As I said you can just go into the PDF viewer and open the embedded document there. I think this should be the preferred way of doing it anyway, so I don't think it's such a big problem, but we need to make users aware that they can access the original document in this way as well, and this is probably the biggest issue.

> Also:
>   - Do we have a 'spec' of hybrid anywhere?

No.

>   - If we change it what's the rules on compatibility for old docs?

Not breaking the compatibility, so reading /AdditionalStreams should still be supported. 

Writing /AdditionalStreams is probably something we can stop adding at some point (for plain PDFs).

>   - My guess for DocumentChecksum had been that it was intended to stop the
> pdf and the original content getting out of sync - but that would want a
> checksum of the embedded document, not the whole file wouldn't it?

All I can see is that we check the PDF file is not corrupted by checking the hashes - I don't think it has any purpose except maybe to not prevent opening the source documnet if the PDF was modified (for example - annotation was added), which may not make sense actually. I would remove that completely. 

>   - If we needed to check the embedded file name and/or the  AFRelationship
> you mentioned, is that doable on a file prior to decryption?

PDF document structure is not completely encrypted - you can still see the most of the structure, but not the content of streams, so you see that there is an embedded file and the type of the file. 

>   - My relatively easy way of fixing the PDF2 encrypted hybrids is to do the
> same thing I did for PDF2 encrypted none-hybrid, and use Poppler to do the
> hybrid extraction; then we can lose our extra PDF parser code.

The problem is only that Poppler is optional, so it might not be available, which means this functionallity will also not be available. But then the issue in general is that this is implemented inside PDF import code and not as a independent filter, which it could be done easily.

Also we use PDFium mostly in the core nowadays for various tasks and I think that will become available by default much more likely than Poppler, which is only used for PDF import.

Comment 33 Caolán McNamara 2025-03-25 12:31:43 UTC

You can probably disregard detectHasAdditionalStreams as just an optimization for the state of things at the time it was added.

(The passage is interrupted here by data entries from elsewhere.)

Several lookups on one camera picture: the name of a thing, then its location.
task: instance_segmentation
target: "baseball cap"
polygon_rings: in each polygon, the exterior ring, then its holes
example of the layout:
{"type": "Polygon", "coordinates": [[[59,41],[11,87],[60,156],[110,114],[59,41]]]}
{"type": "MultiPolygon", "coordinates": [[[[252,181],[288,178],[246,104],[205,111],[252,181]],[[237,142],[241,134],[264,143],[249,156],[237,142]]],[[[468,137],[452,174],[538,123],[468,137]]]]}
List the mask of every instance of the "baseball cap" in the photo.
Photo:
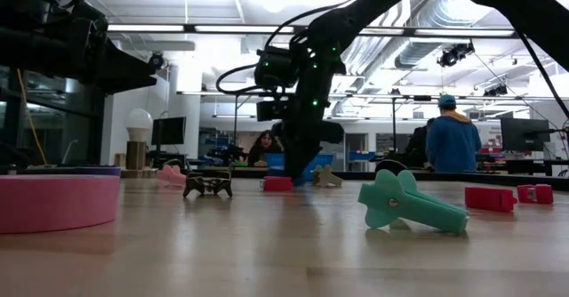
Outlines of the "baseball cap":
{"type": "Polygon", "coordinates": [[[456,99],[451,95],[442,95],[438,100],[438,106],[456,106],[456,99]]]}

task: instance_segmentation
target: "red plastic block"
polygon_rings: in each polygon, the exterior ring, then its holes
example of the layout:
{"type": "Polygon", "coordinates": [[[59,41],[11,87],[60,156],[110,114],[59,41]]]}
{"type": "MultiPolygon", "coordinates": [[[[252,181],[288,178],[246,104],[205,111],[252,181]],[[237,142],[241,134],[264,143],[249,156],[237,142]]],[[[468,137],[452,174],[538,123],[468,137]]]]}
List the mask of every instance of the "red plastic block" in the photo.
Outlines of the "red plastic block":
{"type": "Polygon", "coordinates": [[[291,177],[265,177],[264,191],[292,191],[293,180],[291,177]]]}
{"type": "Polygon", "coordinates": [[[466,187],[464,200],[468,208],[486,209],[489,211],[510,213],[514,210],[517,199],[514,192],[507,189],[491,189],[482,187],[466,187]]]}
{"type": "Polygon", "coordinates": [[[550,185],[517,186],[517,197],[520,203],[553,204],[553,190],[550,185]]]}

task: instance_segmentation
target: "teal cross-shaped object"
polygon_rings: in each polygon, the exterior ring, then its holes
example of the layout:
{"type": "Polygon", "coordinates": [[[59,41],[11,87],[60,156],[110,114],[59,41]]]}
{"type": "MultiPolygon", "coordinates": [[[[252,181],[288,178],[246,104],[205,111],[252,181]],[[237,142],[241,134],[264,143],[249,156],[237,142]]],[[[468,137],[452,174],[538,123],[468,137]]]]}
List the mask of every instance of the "teal cross-shaped object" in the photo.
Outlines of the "teal cross-shaped object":
{"type": "Polygon", "coordinates": [[[445,232],[464,232],[469,213],[457,206],[424,195],[417,189],[417,180],[410,171],[398,176],[381,170],[372,185],[362,185],[358,202],[367,206],[365,223],[373,229],[405,218],[445,232]]]}

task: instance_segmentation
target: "wooden table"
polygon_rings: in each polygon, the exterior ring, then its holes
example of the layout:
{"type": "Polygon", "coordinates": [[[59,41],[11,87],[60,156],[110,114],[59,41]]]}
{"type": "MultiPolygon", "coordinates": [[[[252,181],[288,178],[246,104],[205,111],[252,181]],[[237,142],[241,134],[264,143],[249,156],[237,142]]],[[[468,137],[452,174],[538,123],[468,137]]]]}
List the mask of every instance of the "wooden table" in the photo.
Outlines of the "wooden table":
{"type": "MultiPolygon", "coordinates": [[[[569,197],[515,214],[472,211],[455,237],[407,222],[369,230],[361,183],[181,197],[123,180],[120,218],[88,229],[0,236],[2,296],[567,296],[569,197]]],[[[460,205],[462,183],[421,182],[460,205]]]]}

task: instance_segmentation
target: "pink ring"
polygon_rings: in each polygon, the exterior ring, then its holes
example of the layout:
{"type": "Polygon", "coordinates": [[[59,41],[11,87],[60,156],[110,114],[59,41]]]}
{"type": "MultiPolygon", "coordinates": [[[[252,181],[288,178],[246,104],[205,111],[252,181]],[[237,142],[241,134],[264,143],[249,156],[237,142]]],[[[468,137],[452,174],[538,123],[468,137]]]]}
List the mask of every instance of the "pink ring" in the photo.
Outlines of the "pink ring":
{"type": "Polygon", "coordinates": [[[0,234],[76,229],[116,219],[120,178],[0,176],[0,234]]]}

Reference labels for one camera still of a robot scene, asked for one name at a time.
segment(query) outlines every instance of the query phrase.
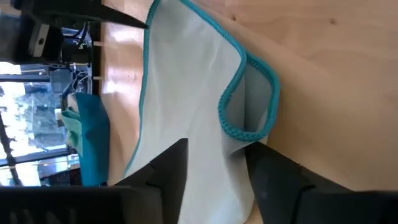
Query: microfiber cloth
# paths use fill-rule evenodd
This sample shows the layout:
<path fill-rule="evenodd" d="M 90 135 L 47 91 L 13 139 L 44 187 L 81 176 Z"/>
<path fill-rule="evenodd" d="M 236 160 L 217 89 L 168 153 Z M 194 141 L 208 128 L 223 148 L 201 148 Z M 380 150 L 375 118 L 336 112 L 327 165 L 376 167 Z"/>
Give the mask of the microfiber cloth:
<path fill-rule="evenodd" d="M 78 151 L 84 186 L 96 186 L 108 179 L 109 118 L 99 96 L 76 93 L 78 113 L 62 112 L 68 142 Z"/>
<path fill-rule="evenodd" d="M 277 75 L 190 1 L 155 0 L 147 24 L 140 137 L 124 176 L 187 138 L 179 223 L 242 224 L 254 200 L 242 148 L 274 125 Z"/>

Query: wooden surface
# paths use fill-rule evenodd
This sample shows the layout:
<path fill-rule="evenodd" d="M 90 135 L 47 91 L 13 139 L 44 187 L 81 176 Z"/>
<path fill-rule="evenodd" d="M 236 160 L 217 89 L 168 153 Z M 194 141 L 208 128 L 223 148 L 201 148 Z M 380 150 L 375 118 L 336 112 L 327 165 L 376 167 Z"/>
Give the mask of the wooden surface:
<path fill-rule="evenodd" d="M 398 189 L 398 3 L 199 2 L 280 76 L 279 114 L 268 145 L 351 189 Z M 105 3 L 145 20 L 150 1 Z M 111 121 L 111 184 L 138 137 L 142 40 L 139 29 L 104 25 L 102 98 Z M 248 223 L 262 223 L 256 209 L 251 218 Z"/>

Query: wooden table
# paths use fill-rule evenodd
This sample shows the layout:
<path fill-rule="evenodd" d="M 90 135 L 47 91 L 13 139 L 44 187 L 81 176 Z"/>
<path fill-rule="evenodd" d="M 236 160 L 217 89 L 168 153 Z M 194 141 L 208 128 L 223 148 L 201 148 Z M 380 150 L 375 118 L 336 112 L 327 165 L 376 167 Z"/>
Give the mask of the wooden table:
<path fill-rule="evenodd" d="M 398 189 L 398 12 L 393 0 L 199 0 L 282 83 L 269 143 L 353 190 Z M 105 0 L 142 19 L 150 0 Z M 105 24 L 109 183 L 138 138 L 143 31 Z M 254 209 L 248 223 L 261 223 Z"/>

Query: teal towel
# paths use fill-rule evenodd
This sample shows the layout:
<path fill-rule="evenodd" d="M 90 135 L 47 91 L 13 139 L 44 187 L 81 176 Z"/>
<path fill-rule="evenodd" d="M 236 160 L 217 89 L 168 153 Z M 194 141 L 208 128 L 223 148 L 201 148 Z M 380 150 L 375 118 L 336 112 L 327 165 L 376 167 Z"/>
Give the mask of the teal towel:
<path fill-rule="evenodd" d="M 79 153 L 83 185 L 96 186 L 108 179 L 109 118 L 99 96 L 76 93 L 76 102 L 79 113 L 63 111 L 63 121 Z"/>

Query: white cloth
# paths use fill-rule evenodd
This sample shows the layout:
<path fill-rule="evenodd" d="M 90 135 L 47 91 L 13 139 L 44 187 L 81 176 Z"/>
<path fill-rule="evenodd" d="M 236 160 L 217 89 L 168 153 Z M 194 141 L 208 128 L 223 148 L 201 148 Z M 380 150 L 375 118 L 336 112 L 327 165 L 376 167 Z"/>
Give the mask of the white cloth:
<path fill-rule="evenodd" d="M 188 1 L 155 0 L 147 23 L 141 135 L 125 176 L 188 138 L 179 223 L 243 223 L 254 196 L 239 149 L 272 127 L 277 78 Z"/>

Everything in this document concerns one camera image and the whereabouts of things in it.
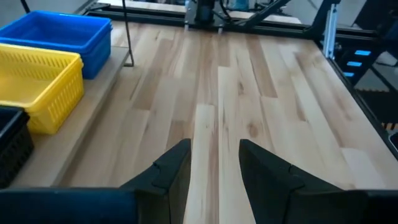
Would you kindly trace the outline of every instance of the metal pole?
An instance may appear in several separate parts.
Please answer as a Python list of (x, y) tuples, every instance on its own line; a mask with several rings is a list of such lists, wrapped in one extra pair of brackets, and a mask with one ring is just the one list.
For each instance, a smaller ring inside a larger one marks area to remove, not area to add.
[(131, 38), (130, 38), (129, 21), (127, 19), (126, 0), (122, 0), (122, 4), (123, 4), (123, 13), (124, 13), (124, 23), (126, 25), (127, 41), (129, 44), (129, 55), (131, 57), (131, 63), (124, 63), (124, 66), (134, 67), (134, 56), (132, 55), (132, 49), (131, 49)]
[(338, 4), (332, 4), (326, 20), (325, 37), (323, 39), (323, 54), (326, 58), (334, 59)]
[(21, 3), (22, 3), (22, 6), (25, 9), (25, 12), (26, 13), (30, 13), (30, 9), (29, 9), (29, 6), (26, 4), (26, 1), (25, 0), (21, 0)]

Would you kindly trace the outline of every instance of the yellow plastic basket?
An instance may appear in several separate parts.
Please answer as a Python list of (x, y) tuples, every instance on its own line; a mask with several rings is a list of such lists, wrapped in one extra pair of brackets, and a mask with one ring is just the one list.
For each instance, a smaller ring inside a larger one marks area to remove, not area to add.
[(79, 54), (0, 44), (0, 105), (29, 113), (34, 133), (55, 134), (83, 96)]

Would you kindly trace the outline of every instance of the blue light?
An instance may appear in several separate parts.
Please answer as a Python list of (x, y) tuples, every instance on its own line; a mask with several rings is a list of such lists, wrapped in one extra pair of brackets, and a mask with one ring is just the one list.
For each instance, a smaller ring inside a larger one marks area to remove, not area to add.
[(354, 73), (352, 73), (352, 72), (345, 72), (344, 75), (345, 75), (346, 77), (353, 77), (353, 76), (354, 76)]
[(368, 50), (357, 50), (357, 51), (355, 51), (355, 54), (362, 55), (362, 56), (369, 56), (371, 54), (371, 52)]
[(361, 62), (348, 62), (348, 66), (360, 67), (362, 65)]

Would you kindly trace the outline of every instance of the stacked baskets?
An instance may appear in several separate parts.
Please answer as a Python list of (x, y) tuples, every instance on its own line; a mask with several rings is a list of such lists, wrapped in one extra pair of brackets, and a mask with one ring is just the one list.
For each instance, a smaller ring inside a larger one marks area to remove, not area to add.
[(0, 187), (33, 149), (28, 129), (55, 134), (78, 104), (83, 79), (111, 53), (111, 30), (109, 19), (44, 11), (0, 29)]

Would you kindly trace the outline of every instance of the wooden tabletop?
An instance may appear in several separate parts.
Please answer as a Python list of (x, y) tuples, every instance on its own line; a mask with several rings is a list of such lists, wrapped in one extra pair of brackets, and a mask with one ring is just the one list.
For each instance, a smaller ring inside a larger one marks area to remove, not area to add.
[[(123, 23), (113, 27), (126, 46)], [(398, 188), (398, 162), (312, 41), (130, 32), (136, 67), (122, 70), (62, 185), (117, 187), (192, 138), (185, 223), (254, 223), (240, 139), (342, 189)]]

Comment 34 Dave Gilbert 2025-03-26 01:46:13 UTC

(In reply to Tomaz Vajngerl from comment #32)
> (In reply to Dave Gilbert from comment #30)
> > (Copying Caolán in due to the hybrid performance hack)
> > Hi Tomaz,
> >   Thanks for replying.
> > For context, one reason I'm asking abotu this stuff is that I just fixed the
> > PDF import filter to handle PDF2 encryption, but not with hybrid yet, and I
> > was looking at how to fix that, and know a fairly easy way to do it - but
> > understanding the details of hybrid seems to make sense first!
> > 
> > >>   a) Without a trailer, I don't understand how a hybrid loader is supposed
> > >> to understand that a PDF embedded file is actually a hybrid PDF rather than
> > >> just a PDF that happens to have an attached; A PDF could have loads of
> > >> embedded files and none of them actually represent the same contents as the
> > >> PDF (e.g. maybe include raw data spreadsheets or something with an
> > >> explanatory PDF).
> > 
> > > Using a filename convention "Original.od*" and making sure it's a compatible document. 
> > > Or in PDF 2.0 - the embedded file that is  /AFRelationship is /Source.   
> > 
> > OK, I don't know the details of PDF 2.0 yet, so I'll take your word for
> > that; but is that something the writer already does?
> 
> It does in master when the output format is PDF 2.0. 
> 
> Also a fairly good type of detection is to check if there is just one
> embedded file that is ODF. That's what will be the case in case of hybrid
> files. If there are more leave it up to the user to open the correct source
> in the PDF viewer - if it indeed is a hybrid file.  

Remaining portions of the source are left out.